Information pursuant to Articles 13 and 14 of EU Regulation 679/2016
This information has been provided exclusively for this site and no other websites consulted by the user through the links present in the pages of this website.
EU regulation 679/2016, concerning the protection of personal data (hereinafter the “Regulation”), establishes standards relating to the protection of individuals with regard to the processing of their personal data, in addition to standards regarding to the free circulation of this data and protects the fundamental rights and liberties of individuals, with particular regard to the right to the protection of their personal data.

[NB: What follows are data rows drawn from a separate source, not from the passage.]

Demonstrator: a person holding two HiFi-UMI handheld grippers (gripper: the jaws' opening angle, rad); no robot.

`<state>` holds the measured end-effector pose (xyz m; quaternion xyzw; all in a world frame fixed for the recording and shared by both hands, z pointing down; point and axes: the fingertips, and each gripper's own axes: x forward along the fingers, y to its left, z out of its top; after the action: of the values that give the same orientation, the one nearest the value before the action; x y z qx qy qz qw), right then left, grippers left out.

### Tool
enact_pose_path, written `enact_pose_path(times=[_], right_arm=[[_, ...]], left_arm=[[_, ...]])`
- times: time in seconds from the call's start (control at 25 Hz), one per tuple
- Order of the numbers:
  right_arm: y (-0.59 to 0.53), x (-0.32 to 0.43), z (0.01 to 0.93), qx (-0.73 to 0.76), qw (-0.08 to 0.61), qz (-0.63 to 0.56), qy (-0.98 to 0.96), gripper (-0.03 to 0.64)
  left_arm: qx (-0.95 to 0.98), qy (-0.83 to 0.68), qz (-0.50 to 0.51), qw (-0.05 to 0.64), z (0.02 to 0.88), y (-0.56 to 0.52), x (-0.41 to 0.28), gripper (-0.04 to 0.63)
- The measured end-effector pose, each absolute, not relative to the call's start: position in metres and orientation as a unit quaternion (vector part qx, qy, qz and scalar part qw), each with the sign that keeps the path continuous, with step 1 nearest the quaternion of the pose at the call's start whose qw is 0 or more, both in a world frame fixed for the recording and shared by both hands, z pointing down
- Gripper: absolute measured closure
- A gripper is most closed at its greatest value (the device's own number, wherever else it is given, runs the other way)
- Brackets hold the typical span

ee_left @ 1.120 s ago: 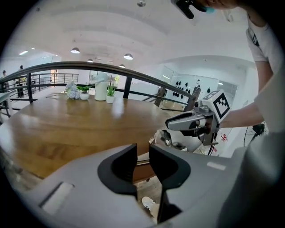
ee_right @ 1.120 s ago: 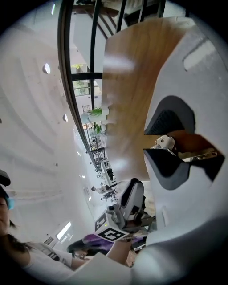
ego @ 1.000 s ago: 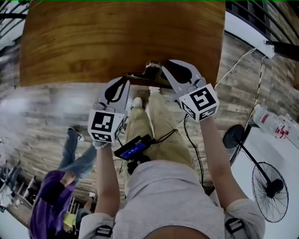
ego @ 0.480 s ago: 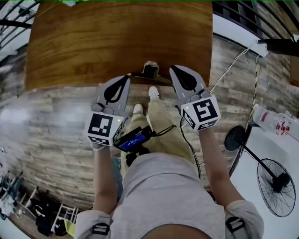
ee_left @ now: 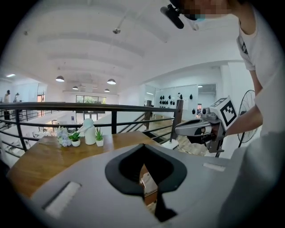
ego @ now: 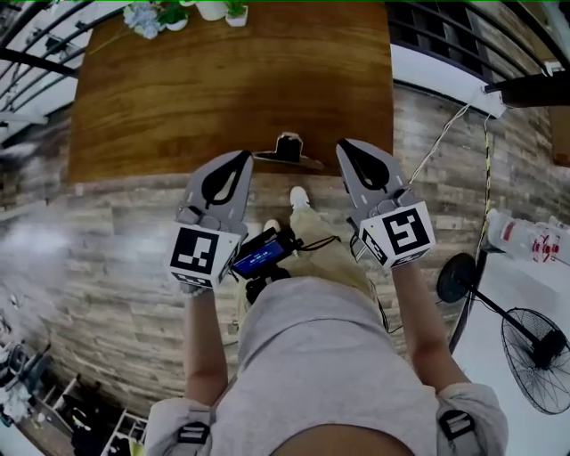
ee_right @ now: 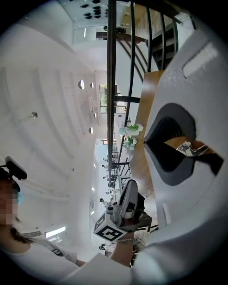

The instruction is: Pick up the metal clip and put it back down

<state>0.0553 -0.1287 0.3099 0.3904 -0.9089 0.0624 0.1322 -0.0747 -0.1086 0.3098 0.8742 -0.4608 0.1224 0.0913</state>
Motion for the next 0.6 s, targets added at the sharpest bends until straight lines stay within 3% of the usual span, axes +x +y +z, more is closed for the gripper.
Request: enact_pose_path(times=[0.6], right_arm=[[-0.123,0.059,0.276,0.408,0.110,0.025,-0.906,0.617]], left_arm=[[0.879,-0.457,0.113,0.080,0.288,-0.097,-0.071,0.583]])
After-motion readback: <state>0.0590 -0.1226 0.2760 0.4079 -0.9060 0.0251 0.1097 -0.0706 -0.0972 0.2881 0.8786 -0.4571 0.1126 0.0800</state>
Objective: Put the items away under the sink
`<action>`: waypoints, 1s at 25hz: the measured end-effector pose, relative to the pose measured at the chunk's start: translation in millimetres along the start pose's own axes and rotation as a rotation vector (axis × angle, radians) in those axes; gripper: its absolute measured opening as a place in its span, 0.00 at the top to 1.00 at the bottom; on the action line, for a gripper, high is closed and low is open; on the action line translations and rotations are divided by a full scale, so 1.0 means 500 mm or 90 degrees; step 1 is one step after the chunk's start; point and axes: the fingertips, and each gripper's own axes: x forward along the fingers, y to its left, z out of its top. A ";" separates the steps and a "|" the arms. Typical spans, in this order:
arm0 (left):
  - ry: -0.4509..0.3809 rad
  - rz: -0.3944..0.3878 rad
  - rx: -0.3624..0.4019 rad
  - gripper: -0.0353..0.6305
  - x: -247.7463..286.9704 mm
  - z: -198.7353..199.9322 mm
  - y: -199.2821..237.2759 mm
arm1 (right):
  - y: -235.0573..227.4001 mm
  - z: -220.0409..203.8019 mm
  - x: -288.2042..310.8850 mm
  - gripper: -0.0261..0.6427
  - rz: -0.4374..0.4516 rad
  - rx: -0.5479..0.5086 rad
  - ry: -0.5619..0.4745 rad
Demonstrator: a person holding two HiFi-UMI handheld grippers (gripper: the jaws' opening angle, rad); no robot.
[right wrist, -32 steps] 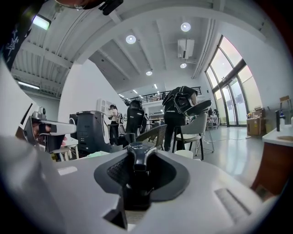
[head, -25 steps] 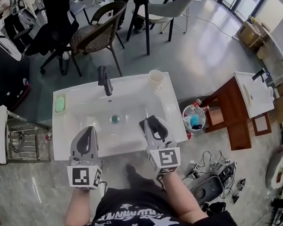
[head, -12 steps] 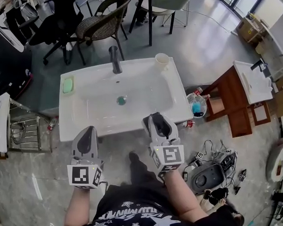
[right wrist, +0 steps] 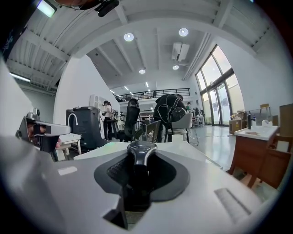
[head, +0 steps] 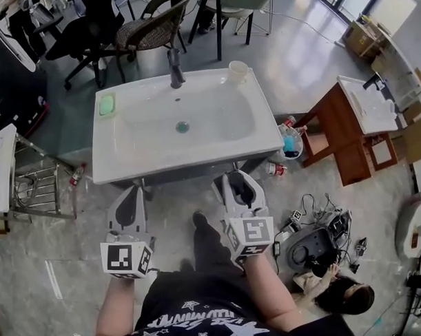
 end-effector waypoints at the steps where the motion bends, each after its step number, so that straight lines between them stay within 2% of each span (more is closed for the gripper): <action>1: 0.003 0.000 -0.001 0.93 -0.020 -0.009 0.000 | 0.009 -0.011 -0.019 0.83 -0.002 0.001 0.005; 8: 0.020 -0.010 -0.003 0.93 -0.132 -0.062 -0.014 | 0.055 -0.084 -0.132 0.83 -0.015 0.005 0.041; 15: 0.039 -0.010 -0.011 0.93 -0.174 -0.122 -0.024 | 0.059 -0.149 -0.186 0.83 -0.022 0.019 0.073; 19: 0.052 -0.003 -0.005 0.93 -0.160 -0.154 -0.030 | 0.034 -0.171 -0.174 0.83 -0.020 0.017 0.073; 25: 0.056 -0.004 -0.003 0.93 -0.072 -0.230 -0.046 | -0.035 -0.225 -0.113 0.83 -0.023 -0.008 0.052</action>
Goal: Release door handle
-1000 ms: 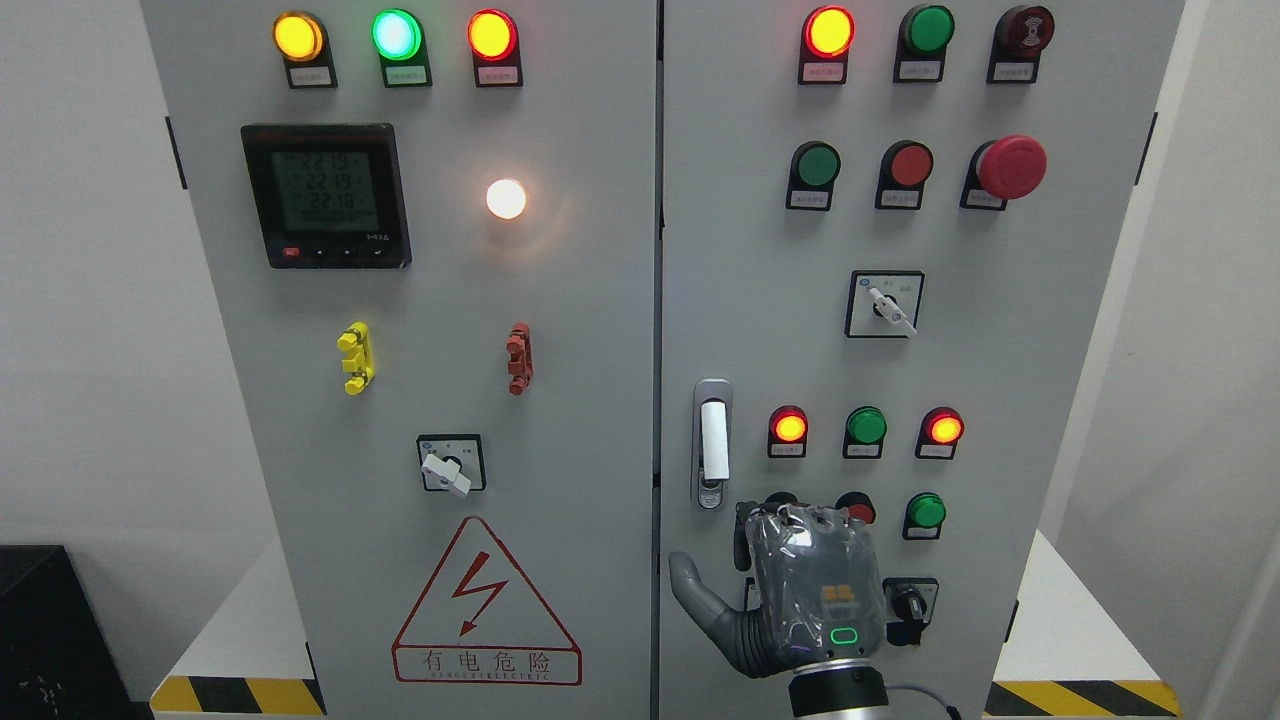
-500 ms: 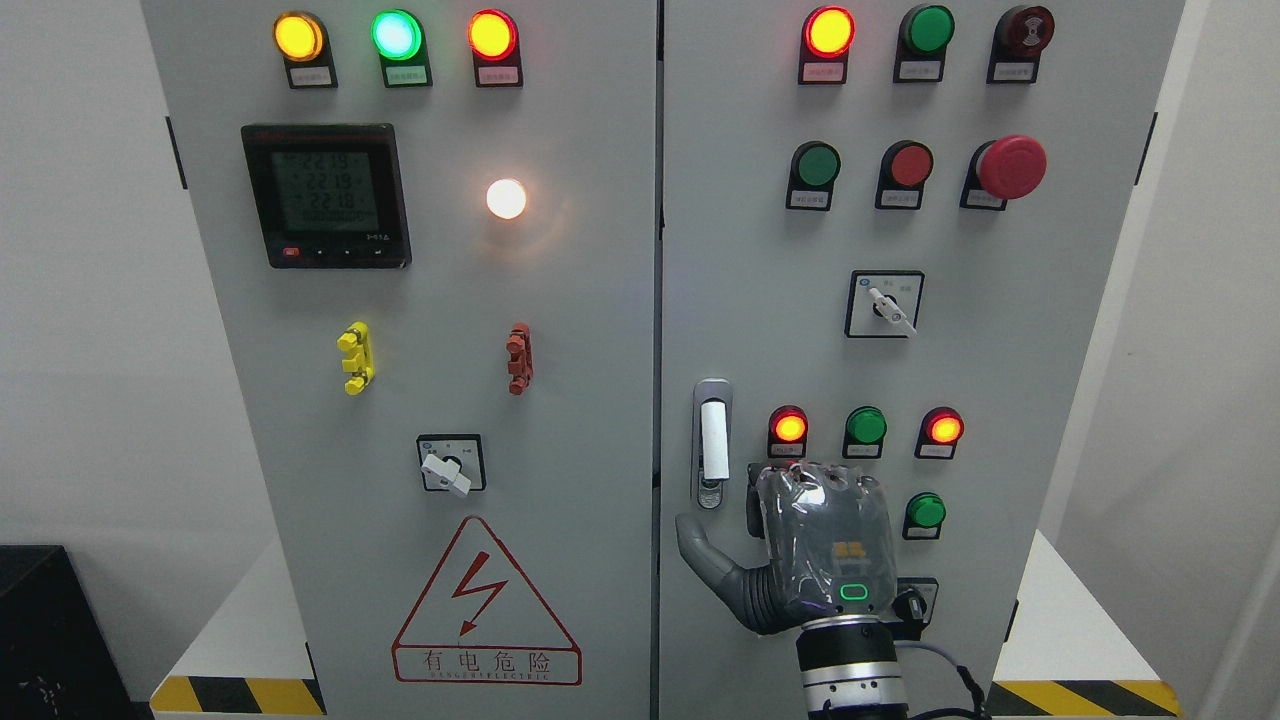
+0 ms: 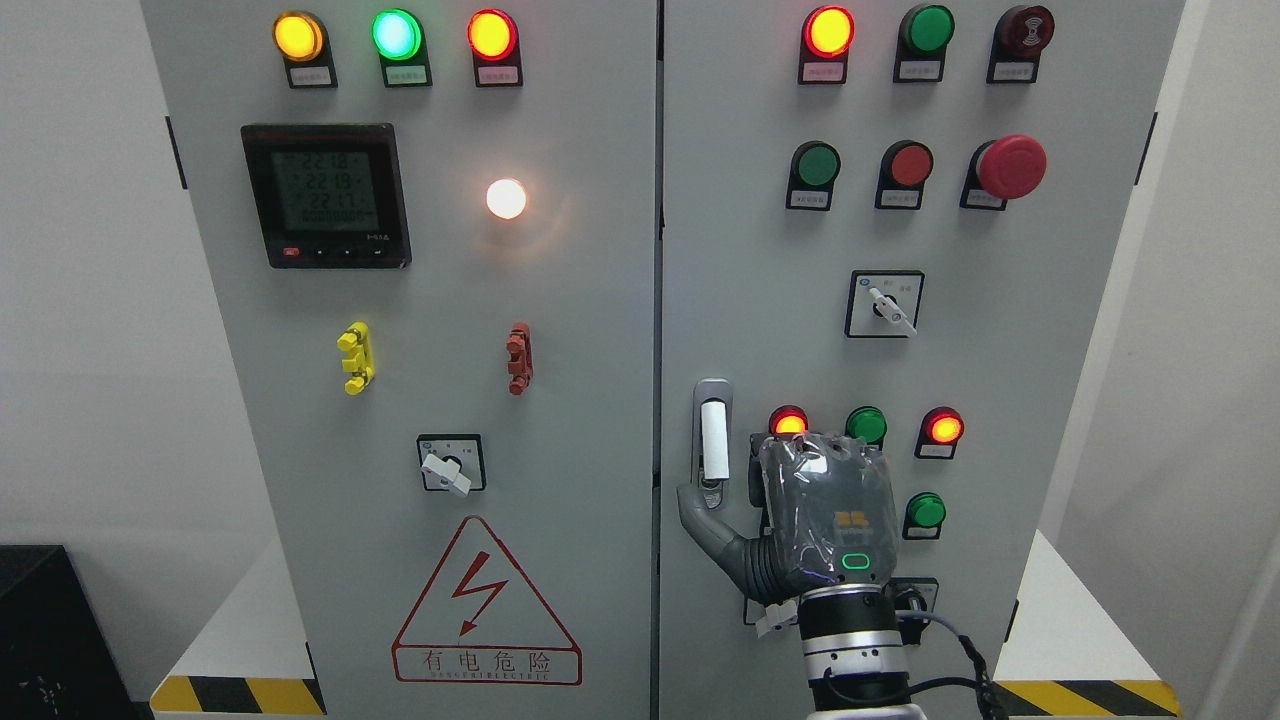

Article 4 no. 1 of the Regulation stipulates that “Personal Data” is to be understood as any information that may concern an identified or identifiable individual (hereinafter the “Data Subject”).
“Processing” is to be understood as the operation of complex of operations, performed with or without the assistance of automated processes and applied to Personal Data or sets of Personal Data, such as the collection, registration, organisation, structuring, preservation, adaptation or amendment, extraction, consultation, use, transmission, dissemination or any other form of disclosure, comparison or interconnection, restriction, deletion or destruction (Article 4 no. 2 of the Regulation).
Pursuant to Articles 12 and following, it also stipulates that the Data Subject must be made aware of the appropriate information relating to the Processing activities to be performed by the Data Controller and of the rights of the Data subjects.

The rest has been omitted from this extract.